Gala zum chinesischen Neujahrsfest in Erlangen

Die Darstellung weiblicher Anmut ist einer der wichtigsten Bestandteile auf chinesischen Bühnen. Auch im Redoutensaal wurde bei Tänzen und szenischen Darstellungen damit nicht gegeizt.

Die Darstellung weiblicher Anmut ist einer der wichtigsten Bestandteile auf chinesischen Bühnen. Auch im Redoutensaal wurde bei Tänzen und szenischen Darstellungen damit nicht gegeizt. © Foto: Rainer Windhorst

Das Neujahrsfest, das in diesem Jahr im Tierkreiszeichen des Hahns steht, gilt als der bei den chinesischen Volksmassen beliebteste chinesischen Feiertag und wird weltweit im großen Stil gefeiert.
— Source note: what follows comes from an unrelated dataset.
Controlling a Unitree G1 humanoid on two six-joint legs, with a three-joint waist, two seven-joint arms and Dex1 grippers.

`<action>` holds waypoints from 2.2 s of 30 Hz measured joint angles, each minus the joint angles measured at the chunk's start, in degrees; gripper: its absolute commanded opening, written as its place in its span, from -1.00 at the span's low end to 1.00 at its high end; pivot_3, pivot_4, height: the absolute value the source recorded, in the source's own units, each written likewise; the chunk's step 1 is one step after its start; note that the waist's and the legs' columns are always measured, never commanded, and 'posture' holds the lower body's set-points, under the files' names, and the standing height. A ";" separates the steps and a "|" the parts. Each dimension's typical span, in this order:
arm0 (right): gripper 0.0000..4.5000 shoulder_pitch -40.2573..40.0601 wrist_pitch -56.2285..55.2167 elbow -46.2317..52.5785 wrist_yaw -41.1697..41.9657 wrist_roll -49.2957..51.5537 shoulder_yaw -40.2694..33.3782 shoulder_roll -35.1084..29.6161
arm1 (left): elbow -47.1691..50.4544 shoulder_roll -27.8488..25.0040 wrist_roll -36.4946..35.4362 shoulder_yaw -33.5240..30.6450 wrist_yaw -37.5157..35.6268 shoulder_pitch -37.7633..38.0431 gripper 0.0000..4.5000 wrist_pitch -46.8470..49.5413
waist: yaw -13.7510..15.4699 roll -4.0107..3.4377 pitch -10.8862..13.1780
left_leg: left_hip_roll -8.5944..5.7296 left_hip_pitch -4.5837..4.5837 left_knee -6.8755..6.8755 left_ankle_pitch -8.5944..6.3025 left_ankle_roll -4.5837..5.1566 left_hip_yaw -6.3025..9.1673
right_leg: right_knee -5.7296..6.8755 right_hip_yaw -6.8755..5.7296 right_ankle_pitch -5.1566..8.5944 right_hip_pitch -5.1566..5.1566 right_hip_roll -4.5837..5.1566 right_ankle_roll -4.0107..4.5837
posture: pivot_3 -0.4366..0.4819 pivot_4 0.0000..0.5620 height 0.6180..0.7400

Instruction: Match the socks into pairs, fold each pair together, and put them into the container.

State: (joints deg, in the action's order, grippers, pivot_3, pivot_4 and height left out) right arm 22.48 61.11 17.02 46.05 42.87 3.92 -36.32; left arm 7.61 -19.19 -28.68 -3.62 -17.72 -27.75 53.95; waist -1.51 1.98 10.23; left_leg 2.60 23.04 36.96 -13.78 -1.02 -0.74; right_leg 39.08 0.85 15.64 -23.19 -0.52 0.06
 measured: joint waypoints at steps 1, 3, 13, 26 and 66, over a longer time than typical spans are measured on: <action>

Daran schließt sich eine 14-tägige Ferienzeit an, die vor allem durch eine unglaublich intensive Reisetätigkeit in dem riesigen Staatsgebiet auszeichnet.

So gesehen waren die Darbietungen der Künstler des Yinchuan Arts Theatre aus deren Heimatprovinz Ningxia, einer autonomen Provinz im zentralen Norden des „Reichs der Mitte“, im Erlanger Redoutensaal vergleichsweise leicht zu erreichen.

Die Show selbst – eine Mischung aus Tanz, Akrobatik, Schattenspieltheater und Musik auf der Basis traditioneller Neujahrsbräuche und modernen Elementen – wurde mit großem Enthusiasmus aufgenommen, auch wenn einem Großteil des Publikums die Feinheiten chinesischer Provinzdialekte entgangen sein mögen.

Dass die vielen chinesischen Völker über eine Unzahl von Künstlern verfügen ist spätestens seit den Auftritten diverser chinesischer Staats-Zirkusse bekannt. Dass China auch eine Helene Fischer hat, die das Publikum zum Mitklatschen animieren kann, war bisher weniger bekannt. Nun ist klar, dass die modernisierte Tradition nicht unbedingt Kitsch-resistent ist.

Auch der Auftritt eines Suona-Bläsers – diese „Tröte“ klingt der Oboe oder der Klarinette am ähnlichsten – ist ausgesprochen klangintensiv und für westliche Ohren etwas gewöhnungsbedürftig. Dass der Interpret eine atemberaubende Blastechnik hat, soll nicht verschwiegen werden.

Den meisten Beifall bekamen die Gruppen-Darbietungen, die teils romantisch verklärte Geschichten erzählen, teils höchst akrobatische Leistungen (von Kindern) zeigten. Ein Abend, der die neue, alte Philosophie in China feierte – den Konfuzianismus. Der verlangt vor allem eines: Harmonie.